SEs produces a dataset that includes a virtual representation for each household and person within a geographic area, allowing for exploration of life-course effects of iterative interactions with the environment. Importantly, our current proposal will generate a platform for future testing of interventions (e.g. simulating the effect of public policies) that can inform the health care system and policy makers about the best Canadian scenario for healthy growth and development, long-term well-being, and improved human capital. The city of Montreal is used as the geo-spatial and socio-cultural test bed by integrating existing digital architecture, census data, and population-based discovery cohorts.

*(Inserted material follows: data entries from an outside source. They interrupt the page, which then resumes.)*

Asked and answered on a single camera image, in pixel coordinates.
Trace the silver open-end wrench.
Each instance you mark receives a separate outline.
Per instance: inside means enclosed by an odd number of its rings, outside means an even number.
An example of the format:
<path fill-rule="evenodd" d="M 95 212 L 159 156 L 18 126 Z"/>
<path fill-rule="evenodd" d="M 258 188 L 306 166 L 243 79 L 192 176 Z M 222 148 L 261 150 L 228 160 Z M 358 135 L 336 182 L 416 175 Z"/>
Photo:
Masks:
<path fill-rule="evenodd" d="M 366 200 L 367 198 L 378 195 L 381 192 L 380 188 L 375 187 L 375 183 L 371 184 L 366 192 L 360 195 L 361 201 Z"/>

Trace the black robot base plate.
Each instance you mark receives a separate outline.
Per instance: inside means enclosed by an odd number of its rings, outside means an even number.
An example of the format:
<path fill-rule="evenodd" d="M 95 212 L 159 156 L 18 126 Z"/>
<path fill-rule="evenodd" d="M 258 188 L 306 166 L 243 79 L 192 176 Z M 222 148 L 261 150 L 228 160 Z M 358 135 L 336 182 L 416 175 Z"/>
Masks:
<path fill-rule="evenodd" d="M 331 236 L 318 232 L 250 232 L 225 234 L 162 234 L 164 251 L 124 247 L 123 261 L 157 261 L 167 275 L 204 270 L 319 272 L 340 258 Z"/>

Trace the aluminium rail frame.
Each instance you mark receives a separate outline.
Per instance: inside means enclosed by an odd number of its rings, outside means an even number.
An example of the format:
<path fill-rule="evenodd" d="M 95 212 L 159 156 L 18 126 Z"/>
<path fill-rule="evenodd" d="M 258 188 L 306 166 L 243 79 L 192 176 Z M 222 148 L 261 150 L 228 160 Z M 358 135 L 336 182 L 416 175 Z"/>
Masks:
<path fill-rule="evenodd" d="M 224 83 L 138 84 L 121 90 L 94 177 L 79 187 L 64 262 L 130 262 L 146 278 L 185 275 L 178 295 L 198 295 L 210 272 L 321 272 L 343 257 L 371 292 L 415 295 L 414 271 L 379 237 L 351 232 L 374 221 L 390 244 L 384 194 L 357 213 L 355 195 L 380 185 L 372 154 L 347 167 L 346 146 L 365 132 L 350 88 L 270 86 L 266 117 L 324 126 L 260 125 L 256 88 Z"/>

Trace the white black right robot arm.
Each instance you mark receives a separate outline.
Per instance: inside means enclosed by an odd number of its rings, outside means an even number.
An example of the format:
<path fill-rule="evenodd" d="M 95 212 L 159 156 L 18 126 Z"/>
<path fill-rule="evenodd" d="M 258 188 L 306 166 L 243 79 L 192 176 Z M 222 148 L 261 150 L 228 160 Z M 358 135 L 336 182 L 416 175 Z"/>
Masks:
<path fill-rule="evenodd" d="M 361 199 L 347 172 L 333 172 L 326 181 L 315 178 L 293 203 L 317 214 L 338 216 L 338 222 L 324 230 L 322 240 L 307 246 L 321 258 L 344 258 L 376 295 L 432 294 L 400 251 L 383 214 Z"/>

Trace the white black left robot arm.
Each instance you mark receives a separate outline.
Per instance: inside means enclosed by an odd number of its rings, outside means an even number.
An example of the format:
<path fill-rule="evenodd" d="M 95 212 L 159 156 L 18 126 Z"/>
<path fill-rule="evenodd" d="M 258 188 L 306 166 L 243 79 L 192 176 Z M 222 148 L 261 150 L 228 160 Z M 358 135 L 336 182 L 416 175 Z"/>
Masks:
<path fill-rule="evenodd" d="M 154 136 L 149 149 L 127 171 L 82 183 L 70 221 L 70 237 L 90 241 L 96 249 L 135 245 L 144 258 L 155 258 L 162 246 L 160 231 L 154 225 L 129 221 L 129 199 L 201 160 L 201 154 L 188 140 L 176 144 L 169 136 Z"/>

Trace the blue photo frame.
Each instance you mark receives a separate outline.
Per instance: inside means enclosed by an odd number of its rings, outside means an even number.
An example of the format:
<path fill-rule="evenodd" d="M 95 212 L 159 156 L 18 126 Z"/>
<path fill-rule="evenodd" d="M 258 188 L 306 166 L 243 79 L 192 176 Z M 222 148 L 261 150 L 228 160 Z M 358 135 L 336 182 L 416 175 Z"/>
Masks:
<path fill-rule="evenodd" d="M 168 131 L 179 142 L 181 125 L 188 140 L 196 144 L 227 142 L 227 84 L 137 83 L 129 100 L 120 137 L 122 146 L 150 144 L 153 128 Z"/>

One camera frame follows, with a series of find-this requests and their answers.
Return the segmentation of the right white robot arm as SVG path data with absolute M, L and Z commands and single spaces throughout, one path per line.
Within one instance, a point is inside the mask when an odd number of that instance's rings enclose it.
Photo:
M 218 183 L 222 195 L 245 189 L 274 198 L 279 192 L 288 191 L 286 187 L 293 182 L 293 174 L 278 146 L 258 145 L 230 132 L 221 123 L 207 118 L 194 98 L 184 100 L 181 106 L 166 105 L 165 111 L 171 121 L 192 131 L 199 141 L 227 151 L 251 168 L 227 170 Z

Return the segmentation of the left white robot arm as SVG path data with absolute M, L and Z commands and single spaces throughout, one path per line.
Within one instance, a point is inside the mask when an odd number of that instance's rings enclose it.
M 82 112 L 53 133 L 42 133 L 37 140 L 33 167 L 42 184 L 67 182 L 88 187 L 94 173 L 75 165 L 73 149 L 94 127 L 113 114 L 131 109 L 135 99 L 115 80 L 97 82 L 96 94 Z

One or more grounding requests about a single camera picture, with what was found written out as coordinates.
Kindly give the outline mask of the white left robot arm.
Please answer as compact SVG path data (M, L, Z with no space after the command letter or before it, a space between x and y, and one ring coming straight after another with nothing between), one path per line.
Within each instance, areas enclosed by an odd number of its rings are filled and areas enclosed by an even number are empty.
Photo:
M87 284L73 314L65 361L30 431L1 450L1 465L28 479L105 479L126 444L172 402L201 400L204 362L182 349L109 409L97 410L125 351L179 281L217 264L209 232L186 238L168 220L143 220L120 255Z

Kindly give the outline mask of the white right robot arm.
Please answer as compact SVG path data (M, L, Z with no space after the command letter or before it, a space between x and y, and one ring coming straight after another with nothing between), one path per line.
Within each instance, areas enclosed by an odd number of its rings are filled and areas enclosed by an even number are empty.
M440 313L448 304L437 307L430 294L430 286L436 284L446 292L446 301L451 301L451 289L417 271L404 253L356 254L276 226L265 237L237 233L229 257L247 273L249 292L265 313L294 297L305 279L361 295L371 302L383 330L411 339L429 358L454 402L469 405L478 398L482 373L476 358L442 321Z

A collaboration between the Silveira Lab, and Prof. Laurette Dubé (McGill University) and Shawn Brown (Pittsburg Supercomputing Center), SEc operationalizes government, private and academic research for population level urban and intervention planning by combining various disparate data collection efforts into a population-level, geographically explicit representation. It will be built upon the concept of a Synthetic Ecosystem (SE), a statistically representative virtual population embedded within a real-world environment. SEs serve as a key information technology for combining disparate data sources into a realistic, coherent whole, free of privacy concerns. They can be pivotal in planning population level health interventions in three ways:

  1. filling knowledge gaps that plague the use of cohort studies in population-level intervention and urban planning;
  2. elucidating inequities in services throughout a population, and;
  3. aiding in developing and validating new measures of population health.

SEc will allow planners and researchers to create, visualize and download their simulated ecosystem, and will provide a general capability to operationalize cohort studies at the full population level by placing persons in a grounded real-world environment support decision making in urban and health interventions planning. SynthEco will empower more targeted urban planning and population-level health interventions such as where to place services, where to target health interventions, and how to increase equity in services. Urban planners and researchers can use this tool to provide granular, geographically and temporally resolved representations of the health and characteristics of their populations.